- [WHAT TO WORK ON]: What follows is a listing. Return every line of it exactly.

- [GIVEN ENTRIES]:
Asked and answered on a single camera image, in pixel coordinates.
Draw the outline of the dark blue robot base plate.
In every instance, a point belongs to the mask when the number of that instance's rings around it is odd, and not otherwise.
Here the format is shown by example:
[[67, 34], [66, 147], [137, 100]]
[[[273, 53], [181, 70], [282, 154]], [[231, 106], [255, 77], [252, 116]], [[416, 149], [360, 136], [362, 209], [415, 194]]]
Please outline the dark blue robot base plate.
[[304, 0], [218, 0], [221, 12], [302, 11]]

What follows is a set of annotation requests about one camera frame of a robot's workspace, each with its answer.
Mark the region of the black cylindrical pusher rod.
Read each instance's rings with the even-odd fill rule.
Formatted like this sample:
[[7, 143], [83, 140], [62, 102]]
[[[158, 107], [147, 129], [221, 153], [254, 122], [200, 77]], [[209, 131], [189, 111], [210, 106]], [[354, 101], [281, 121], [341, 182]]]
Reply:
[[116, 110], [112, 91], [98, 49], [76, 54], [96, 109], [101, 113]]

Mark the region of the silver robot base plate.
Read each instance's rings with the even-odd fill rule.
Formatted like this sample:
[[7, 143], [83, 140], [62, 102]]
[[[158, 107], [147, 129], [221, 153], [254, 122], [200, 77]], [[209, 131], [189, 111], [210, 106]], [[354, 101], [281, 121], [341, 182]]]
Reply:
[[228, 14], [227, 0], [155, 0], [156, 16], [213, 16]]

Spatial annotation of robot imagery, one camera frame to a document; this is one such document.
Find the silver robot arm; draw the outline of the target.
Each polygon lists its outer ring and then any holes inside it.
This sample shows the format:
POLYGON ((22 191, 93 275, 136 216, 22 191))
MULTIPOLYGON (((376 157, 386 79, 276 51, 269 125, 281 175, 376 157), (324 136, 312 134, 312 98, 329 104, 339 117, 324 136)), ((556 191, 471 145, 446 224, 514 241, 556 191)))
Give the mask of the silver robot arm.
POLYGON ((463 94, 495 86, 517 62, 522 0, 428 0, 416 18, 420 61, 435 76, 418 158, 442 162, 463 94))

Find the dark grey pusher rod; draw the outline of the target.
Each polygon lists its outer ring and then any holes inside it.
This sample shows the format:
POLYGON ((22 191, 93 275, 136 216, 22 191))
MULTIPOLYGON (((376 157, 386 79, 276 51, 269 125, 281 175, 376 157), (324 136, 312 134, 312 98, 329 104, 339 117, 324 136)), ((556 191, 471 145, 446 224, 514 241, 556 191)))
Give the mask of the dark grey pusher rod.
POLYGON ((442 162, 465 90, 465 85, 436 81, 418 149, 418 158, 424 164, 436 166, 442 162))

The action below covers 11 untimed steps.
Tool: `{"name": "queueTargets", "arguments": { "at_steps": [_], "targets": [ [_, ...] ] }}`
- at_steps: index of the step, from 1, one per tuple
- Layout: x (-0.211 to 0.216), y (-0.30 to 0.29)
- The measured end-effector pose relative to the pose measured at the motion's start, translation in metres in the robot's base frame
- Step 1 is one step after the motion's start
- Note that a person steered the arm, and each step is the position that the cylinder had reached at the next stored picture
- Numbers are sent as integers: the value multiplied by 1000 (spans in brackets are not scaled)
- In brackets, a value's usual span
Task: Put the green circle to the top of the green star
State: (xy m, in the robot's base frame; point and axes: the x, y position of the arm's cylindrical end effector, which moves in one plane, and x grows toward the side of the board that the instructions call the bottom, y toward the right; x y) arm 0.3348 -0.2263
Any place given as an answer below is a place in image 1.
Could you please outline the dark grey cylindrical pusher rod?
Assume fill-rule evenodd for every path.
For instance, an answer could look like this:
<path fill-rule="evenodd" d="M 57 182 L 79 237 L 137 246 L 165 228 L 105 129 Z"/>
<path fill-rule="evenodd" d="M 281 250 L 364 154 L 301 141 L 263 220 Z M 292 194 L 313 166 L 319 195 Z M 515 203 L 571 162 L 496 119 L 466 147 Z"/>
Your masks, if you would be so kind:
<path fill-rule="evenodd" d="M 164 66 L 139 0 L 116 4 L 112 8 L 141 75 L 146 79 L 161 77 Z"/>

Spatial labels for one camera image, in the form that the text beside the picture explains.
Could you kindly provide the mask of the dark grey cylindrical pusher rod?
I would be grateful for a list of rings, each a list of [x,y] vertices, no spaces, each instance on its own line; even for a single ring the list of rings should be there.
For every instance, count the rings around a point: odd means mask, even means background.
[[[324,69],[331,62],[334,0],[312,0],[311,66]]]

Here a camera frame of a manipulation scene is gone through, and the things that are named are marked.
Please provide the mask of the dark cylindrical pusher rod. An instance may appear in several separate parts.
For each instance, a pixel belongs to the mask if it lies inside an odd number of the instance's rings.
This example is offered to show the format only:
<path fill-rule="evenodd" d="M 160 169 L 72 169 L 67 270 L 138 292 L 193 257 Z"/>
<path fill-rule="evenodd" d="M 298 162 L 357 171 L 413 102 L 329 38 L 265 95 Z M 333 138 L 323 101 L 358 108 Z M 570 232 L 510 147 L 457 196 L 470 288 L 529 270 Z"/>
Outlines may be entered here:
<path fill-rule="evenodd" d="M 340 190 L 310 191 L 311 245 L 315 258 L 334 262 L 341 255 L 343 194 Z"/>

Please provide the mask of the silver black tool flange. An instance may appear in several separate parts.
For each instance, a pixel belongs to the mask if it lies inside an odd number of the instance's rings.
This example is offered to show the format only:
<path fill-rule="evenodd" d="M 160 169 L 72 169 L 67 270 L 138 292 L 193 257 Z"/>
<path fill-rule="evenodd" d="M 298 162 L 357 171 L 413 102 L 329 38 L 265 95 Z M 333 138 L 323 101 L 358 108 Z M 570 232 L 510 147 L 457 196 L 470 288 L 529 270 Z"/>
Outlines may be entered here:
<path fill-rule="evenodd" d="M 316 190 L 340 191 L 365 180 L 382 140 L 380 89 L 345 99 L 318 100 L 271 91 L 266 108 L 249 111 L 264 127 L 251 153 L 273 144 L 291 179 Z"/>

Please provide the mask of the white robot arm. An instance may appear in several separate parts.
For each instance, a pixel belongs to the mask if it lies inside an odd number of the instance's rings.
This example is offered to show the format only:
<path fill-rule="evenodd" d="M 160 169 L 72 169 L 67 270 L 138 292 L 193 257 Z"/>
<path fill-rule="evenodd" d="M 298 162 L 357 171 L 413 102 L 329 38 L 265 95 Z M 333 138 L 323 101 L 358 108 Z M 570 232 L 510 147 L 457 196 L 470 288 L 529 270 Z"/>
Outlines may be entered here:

- [SOLVED PROBLEM]:
Asked and answered on a single camera image, in pixel coordinates.
Draw the outline of the dark blue robot base plate.
In every instance, a point belongs to the mask when the number of that instance's rings around it is odd, and not otherwise.
Here the format is shown by example:
[[67, 34], [66, 147], [137, 100]]
[[[273, 53], [181, 70], [282, 154]], [[231, 106], [255, 77], [252, 116]], [[416, 149], [360, 136], [362, 209], [415, 194]]]
Please outline the dark blue robot base plate.
[[304, 0], [218, 0], [221, 12], [302, 11]]

What follows is a set of annotation requests about one camera frame of a robot's workspace, each with its answer.
Mark the region of the black cylindrical pusher rod.
Read each instance's rings with the even-odd fill rule.
Formatted like this sample:
[[7, 143], [83, 140], [62, 102]]
[[[158, 107], [147, 129], [221, 153], [254, 122], [200, 77]], [[209, 131], [189, 111], [210, 106]], [[354, 101], [281, 121], [341, 182]]]
Reply:
[[116, 110], [112, 91], [98, 49], [76, 54], [96, 109], [101, 113]]

Mark the region of the silver robot base plate.
Read each instance's rings with the even-odd fill rule.
Formatted like this sample:
[[7, 143], [83, 140], [62, 102]]
[[[158, 107], [147, 129], [221, 153], [254, 122], [200, 77]], [[209, 131], [189, 111], [210, 106]], [[354, 101], [281, 121], [341, 182]]]
Reply:
[[228, 14], [227, 0], [155, 0], [156, 16], [213, 16]]

Spatial annotation of robot imagery, one camera frame to a document; this is one such document.
Find the silver robot arm; draw the outline of the target.
Each polygon lists its outer ring and then any holes inside it.
This sample shows the format:
POLYGON ((22 191, 93 275, 136 216, 22 191))
MULTIPOLYGON (((376 157, 386 79, 276 51, 269 125, 281 175, 376 157), (324 136, 312 134, 312 98, 329 104, 339 117, 324 136)), ((556 191, 471 145, 446 224, 514 241, 556 191)))
Give the mask of the silver robot arm.
POLYGON ((463 94, 495 86, 517 62, 522 0, 428 0, 416 18, 420 61, 435 76, 418 158, 442 162, 463 94))

Find the dark grey pusher rod; draw the outline of the target.
Each polygon lists its outer ring and then any holes inside it.
This sample shows the format:
POLYGON ((22 191, 93 275, 136 216, 22 191))
MULTIPOLYGON (((376 157, 386 79, 276 51, 269 125, 281 175, 376 157), (324 136, 312 134, 312 98, 329 104, 339 117, 324 136)), ((556 191, 471 145, 446 224, 514 241, 556 191)))
Give the mask of the dark grey pusher rod.
POLYGON ((442 162, 465 90, 465 85, 436 81, 418 149, 418 158, 424 164, 436 166, 442 162))

The action below covers 11 untimed steps.
Tool: `{"name": "queueTargets", "arguments": { "at_steps": [_], "targets": [ [_, ...] ] }}`
- at_steps: index of the step, from 1, one per tuple
- Layout: x (-0.211 to 0.216), y (-0.30 to 0.29)
- The measured end-effector pose relative to the pose measured at the motion's start, translation in metres in the robot's base frame
- Step 1 is one step after the motion's start
- Note that a person steered the arm, and each step is the position that the cylinder had reached at the next stored picture
- Numbers are sent as integers: the value multiplied by 1000 (spans in brackets are not scaled)
- In brackets, a value's usual span
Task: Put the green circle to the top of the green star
State: (xy m, in the robot's base frame; point and axes: the x, y position of the arm's cylindrical end effector, which moves in one plane, and x grows toward the side of the board that the instructions call the bottom, y toward the right; x y) arm 0.3348 -0.2263
Any place given as an answer below is a place in image 1.
Could you please outline the dark grey cylindrical pusher rod?
Assume fill-rule evenodd for every path.
For instance, an answer could look like this:
<path fill-rule="evenodd" d="M 57 182 L 79 237 L 137 246 L 165 228 L 105 129 Z"/>
<path fill-rule="evenodd" d="M 281 250 L 364 154 L 301 141 L 263 220 Z M 292 194 L 313 166 L 319 195 Z M 515 203 L 571 162 L 496 119 L 466 147 Z"/>
Your masks, if you would be so kind:
<path fill-rule="evenodd" d="M 164 66 L 139 0 L 116 4 L 112 8 L 141 75 L 146 79 L 161 77 Z"/>

Spatial labels for one camera image, in the form that the text beside the picture explains.
Could you kindly provide the mask of the dark grey cylindrical pusher rod?
I would be grateful for a list of rings, each a list of [x,y] vertices, no spaces, each instance on its own line; even for a single ring the list of rings should be there.
For every instance, count the rings around a point: odd means mask, even means background.
[[[324,69],[331,62],[334,0],[312,0],[311,66]]]

Here a camera frame of a manipulation scene is gone through, and the things that are named are marked.
Please provide the mask of the dark cylindrical pusher rod. An instance may appear in several separate parts.
For each instance, a pixel belongs to the mask if it lies inside an odd number of the instance's rings.
This example is offered to show the format only:
<path fill-rule="evenodd" d="M 160 169 L 72 169 L 67 270 L 138 292 L 193 257 Z"/>
<path fill-rule="evenodd" d="M 298 162 L 357 171 L 413 102 L 329 38 L 265 95 Z M 333 138 L 323 101 L 358 108 Z M 570 232 L 510 147 L 457 196 L 470 288 L 529 270 Z"/>
Outlines may be entered here:
<path fill-rule="evenodd" d="M 340 190 L 310 191 L 311 245 L 315 258 L 334 262 L 341 255 L 343 194 Z"/>

Please provide the mask of the silver black tool flange. An instance may appear in several separate parts.
For each instance, a pixel belongs to the mask if it lies inside an odd number of the instance's rings.
This example is offered to show the format only:
<path fill-rule="evenodd" d="M 160 169 L 72 169 L 67 270 L 138 292 L 193 257 Z"/>
<path fill-rule="evenodd" d="M 298 162 L 357 171 L 413 102 L 329 38 L 265 95 Z M 333 138 L 323 101 L 358 108 Z M 570 232 L 510 147 L 457 196 L 470 288 L 529 270 Z"/>
Outlines may be entered here:
<path fill-rule="evenodd" d="M 316 190 L 340 191 L 365 180 L 382 140 L 380 89 L 345 99 L 318 100 L 271 91 L 266 108 L 249 111 L 264 127 L 251 153 L 273 144 L 291 179 Z"/>

Please provide the mask of the white robot arm. An instance may appear in several separate parts.
For each instance, a pixel belongs to the mask if it lies inside an odd number of the instance's rings.
This example is offered to show the format only:
<path fill-rule="evenodd" d="M 160 169 L 72 169 L 67 270 L 138 292 L 193 257 Z"/>
<path fill-rule="evenodd" d="M 298 162 L 357 171 L 413 102 L 329 38 L 265 95 Z M 333 138 L 323 101 L 358 108 Z M 570 232 L 510 147 L 457 196 L 470 288 L 529 270 Z"/>
Outlines may be entered here:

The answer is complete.